▸ Exercise objective
Your answer should consist of the lines in the listing that hold "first".

▸ Supplied material
****************

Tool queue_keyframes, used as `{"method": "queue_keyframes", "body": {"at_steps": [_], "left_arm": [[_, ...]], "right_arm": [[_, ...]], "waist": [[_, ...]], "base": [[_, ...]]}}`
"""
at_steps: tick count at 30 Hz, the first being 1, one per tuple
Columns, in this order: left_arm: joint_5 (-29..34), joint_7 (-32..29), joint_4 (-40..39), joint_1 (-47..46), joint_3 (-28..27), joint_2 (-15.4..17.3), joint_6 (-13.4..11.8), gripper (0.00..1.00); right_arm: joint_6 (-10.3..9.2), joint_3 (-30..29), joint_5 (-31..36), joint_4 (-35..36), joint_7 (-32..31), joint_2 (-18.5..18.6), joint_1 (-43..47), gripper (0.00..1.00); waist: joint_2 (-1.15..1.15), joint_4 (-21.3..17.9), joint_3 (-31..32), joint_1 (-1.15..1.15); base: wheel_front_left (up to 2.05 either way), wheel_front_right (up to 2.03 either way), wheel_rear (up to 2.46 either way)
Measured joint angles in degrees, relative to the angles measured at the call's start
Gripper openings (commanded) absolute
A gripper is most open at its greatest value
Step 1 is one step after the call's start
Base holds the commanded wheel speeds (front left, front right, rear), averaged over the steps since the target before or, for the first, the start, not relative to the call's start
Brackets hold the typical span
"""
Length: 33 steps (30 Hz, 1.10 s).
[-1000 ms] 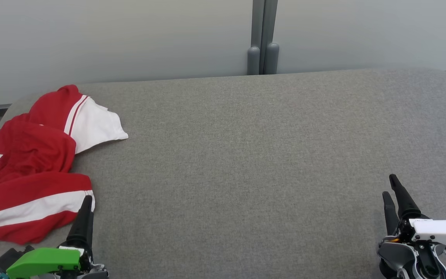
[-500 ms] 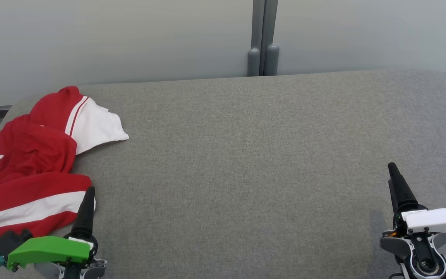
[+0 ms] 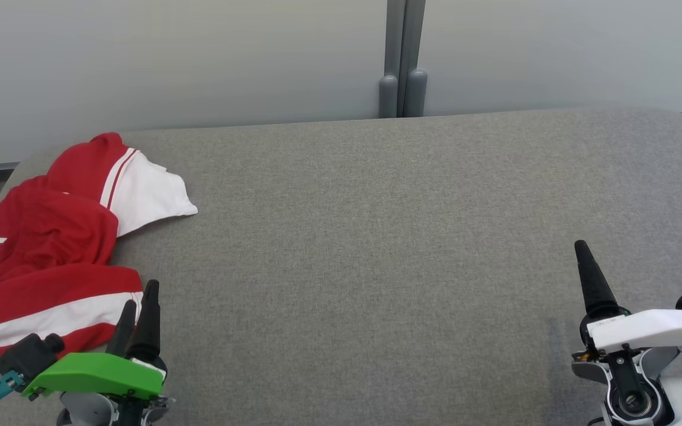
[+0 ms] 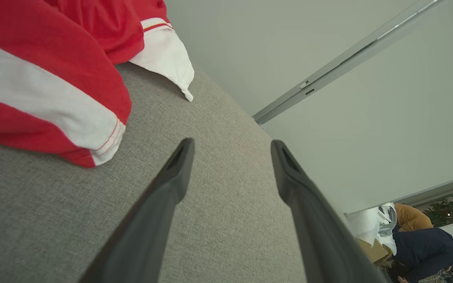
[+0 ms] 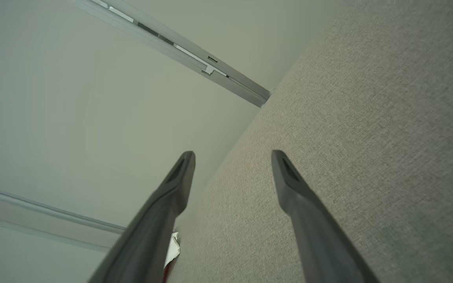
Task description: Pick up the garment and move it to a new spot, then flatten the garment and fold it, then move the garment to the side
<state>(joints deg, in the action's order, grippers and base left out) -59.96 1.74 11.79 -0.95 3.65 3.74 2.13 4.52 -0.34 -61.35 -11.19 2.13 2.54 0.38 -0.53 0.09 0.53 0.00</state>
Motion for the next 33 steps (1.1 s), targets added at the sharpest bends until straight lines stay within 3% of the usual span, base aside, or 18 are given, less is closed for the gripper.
{"method": "queue_keyframes", "body": {"at_steps": [33], "left_arm": [[28.56,6.92,-4.11,2.95,3.99,0.0,-4.74,1.0]], "right_arm": [[-2.12,6.61,30.2,3.41,6.53,1.08,1.46,1.0]], "waist": [[0.0,0.3,0.65,0.0]], "base": [[0.0,0.0,0.0]]}}
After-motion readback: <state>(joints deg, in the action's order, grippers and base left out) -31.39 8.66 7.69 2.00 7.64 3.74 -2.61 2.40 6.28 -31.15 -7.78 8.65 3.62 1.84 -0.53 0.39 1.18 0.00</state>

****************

▸ Solution to this task
at_steps: tick count at 30 Hz, the first being 1, one per tuple
Base holds the commanded wheel speeds (front left, front right, rear), averaged over the steps since the target before or, for the first, the start, not relative to the call's start

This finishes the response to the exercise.